Task item >> Once the line containing "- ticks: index" has been printed, stop; print every line before it exactly, starting at the top of the material below.

*** Records ***

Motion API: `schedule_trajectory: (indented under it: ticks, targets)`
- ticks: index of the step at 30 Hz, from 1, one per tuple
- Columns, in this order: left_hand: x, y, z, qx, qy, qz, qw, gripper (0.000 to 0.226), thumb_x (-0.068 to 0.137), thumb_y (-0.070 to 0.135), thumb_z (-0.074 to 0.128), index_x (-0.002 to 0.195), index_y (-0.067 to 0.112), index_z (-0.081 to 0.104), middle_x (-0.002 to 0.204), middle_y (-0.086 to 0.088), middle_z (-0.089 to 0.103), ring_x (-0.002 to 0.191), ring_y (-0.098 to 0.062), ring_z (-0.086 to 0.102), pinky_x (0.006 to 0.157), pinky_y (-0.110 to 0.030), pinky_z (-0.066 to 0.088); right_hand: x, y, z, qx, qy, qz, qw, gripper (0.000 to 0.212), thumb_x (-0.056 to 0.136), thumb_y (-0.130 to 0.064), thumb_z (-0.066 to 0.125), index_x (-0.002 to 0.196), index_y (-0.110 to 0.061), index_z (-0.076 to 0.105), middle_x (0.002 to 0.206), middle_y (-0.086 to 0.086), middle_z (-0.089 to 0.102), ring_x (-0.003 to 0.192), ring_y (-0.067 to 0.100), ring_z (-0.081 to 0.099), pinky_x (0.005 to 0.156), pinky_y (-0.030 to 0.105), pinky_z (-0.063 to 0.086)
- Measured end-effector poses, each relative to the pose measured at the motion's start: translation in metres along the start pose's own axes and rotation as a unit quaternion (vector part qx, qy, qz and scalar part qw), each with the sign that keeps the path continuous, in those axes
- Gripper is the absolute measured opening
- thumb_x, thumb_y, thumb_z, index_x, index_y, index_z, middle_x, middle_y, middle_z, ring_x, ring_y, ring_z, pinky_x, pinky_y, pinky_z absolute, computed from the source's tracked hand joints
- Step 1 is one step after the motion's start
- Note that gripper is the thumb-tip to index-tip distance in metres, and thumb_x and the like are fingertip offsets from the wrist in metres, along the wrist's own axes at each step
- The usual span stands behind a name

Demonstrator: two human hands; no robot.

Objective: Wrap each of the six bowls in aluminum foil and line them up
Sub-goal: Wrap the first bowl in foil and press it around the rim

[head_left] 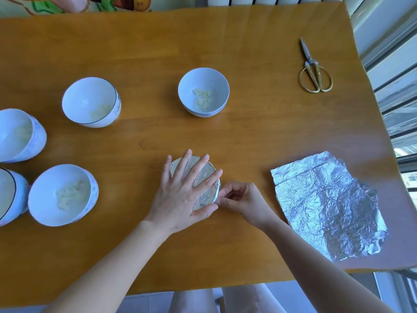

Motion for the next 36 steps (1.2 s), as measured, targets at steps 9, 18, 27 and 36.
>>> schedule_trajectory:
  ticks: [9, 18, 27, 36]
  targets:
    - [0.0, 0.001, 0.002, 0.003, 0.002, -0.005, 1.0, 0.07, 0.091, 0.07, 0.038, 0.153, 0.038, 0.031, 0.164, -0.006, 0.023, 0.149, -0.041, 0.018, 0.111, -0.069, 0.021, -0.01, -0.006, 0.005, -0.01, 0.083, -0.006, 0.997, 0.024, 0.079, -0.009, 0.081, 0.101, -0.014, 0.074, 0.086, 0.002, 0.077, 0.079, 0.015, 0.072, 0.079, 0.027, 0.056]
    - [0.001, 0.001, 0.001, 0.002, 0.01, -0.011, 1.0, 0.068, 0.091, 0.069, 0.039, 0.152, 0.038, 0.035, 0.162, -0.006, 0.028, 0.148, -0.041, 0.023, 0.11, -0.066, 0.023, -0.028, 0.001, 0.03, -0.206, 0.227, -0.154, 0.939, 0.021, 0.092, -0.018, 0.063, 0.108, -0.02, 0.076, 0.082, -0.009, 0.069, 0.067, 0.006, 0.061, 0.058, 0.031, 0.05]
    - [0.002, 0.001, 0.001, 0.007, 0.008, -0.01, 1.0, 0.071, 0.091, 0.073, 0.035, 0.153, 0.038, 0.03, 0.163, -0.006, 0.024, 0.149, -0.041, 0.019, 0.11, -0.068, 0.022, -0.022, 0.0, 0.026, -0.297, 0.184, -0.113, 0.93, 0.026, 0.096, -0.026, 0.054, 0.114, -0.029, 0.072, 0.085, -0.011, 0.068, 0.062, 0.009, 0.054, 0.056, 0.035, 0.048]
    - [-0.001, -0.008, -0.018, -0.054, 0.045, -0.003, 0.998, 0.081, 0.09, 0.078, 0.011, 0.157, 0.034, 0.021, 0.166, -0.007, 0.011, 0.152, -0.038, 0.002, 0.112, -0.074, 0.004, -0.02, -0.012, 0.015, 0.038, 0.144, 0.074, 0.986, 0.03, 0.106, -0.024, 0.041, 0.133, -0.022, 0.054, 0.119, 0.001, 0.068, 0.087, 0.011, 0.068, 0.077, 0.03, 0.055]
Point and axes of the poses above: each hand's wrist, its own x-axis towards the middle knuckle, its own z-axis out of the palm, y = z × x, the point moved 4 cm from there along x, towards the middle knuckle
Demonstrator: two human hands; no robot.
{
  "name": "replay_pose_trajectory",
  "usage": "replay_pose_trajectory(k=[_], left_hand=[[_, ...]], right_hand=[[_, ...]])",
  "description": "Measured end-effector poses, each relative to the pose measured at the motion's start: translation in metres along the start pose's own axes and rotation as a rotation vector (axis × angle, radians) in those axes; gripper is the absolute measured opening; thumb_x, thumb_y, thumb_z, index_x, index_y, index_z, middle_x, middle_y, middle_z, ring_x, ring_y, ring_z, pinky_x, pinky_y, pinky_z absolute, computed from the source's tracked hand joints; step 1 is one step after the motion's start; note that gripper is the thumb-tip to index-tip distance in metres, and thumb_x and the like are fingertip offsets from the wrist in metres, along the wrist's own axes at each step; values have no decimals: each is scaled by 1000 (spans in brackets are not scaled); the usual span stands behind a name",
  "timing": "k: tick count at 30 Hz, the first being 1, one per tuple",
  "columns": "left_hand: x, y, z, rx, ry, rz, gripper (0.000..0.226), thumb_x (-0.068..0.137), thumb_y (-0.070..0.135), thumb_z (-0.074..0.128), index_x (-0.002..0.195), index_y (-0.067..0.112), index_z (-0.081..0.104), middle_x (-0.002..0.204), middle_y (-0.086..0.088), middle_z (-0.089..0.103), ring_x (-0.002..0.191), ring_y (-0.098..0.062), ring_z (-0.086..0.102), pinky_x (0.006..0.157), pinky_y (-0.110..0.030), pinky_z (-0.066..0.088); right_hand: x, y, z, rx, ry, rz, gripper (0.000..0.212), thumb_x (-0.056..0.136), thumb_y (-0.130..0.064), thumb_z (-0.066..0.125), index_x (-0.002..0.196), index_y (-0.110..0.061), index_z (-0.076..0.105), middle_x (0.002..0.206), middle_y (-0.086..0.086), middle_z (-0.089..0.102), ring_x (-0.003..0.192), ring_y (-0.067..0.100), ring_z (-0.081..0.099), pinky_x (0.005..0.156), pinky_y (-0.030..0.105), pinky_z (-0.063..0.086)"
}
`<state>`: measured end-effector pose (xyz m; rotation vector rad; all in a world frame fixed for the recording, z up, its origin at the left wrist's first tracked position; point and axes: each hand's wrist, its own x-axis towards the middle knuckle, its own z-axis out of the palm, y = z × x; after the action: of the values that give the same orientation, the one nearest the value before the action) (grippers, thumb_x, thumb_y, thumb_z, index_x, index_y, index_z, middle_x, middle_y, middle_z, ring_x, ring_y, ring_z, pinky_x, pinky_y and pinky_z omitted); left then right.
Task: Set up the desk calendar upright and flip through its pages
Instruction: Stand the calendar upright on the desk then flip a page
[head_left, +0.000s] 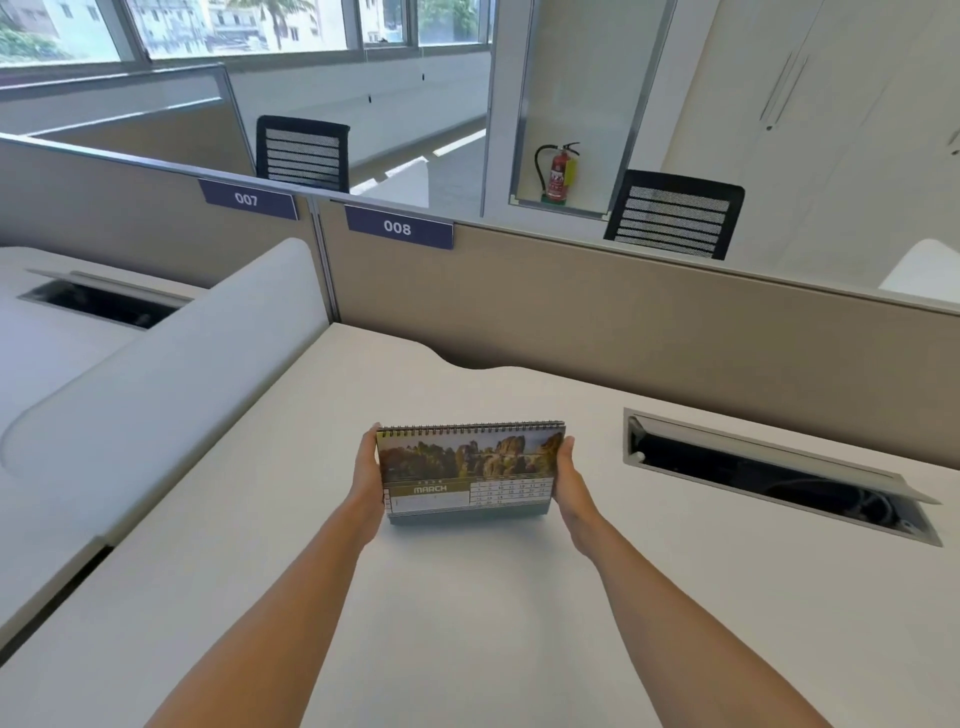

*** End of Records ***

Completed exercise >>
Motion API: `schedule_trajectory: (indented under it: ticks, targets)`
- ticks: index of the step at 30 Hz, from 1, one per tuple

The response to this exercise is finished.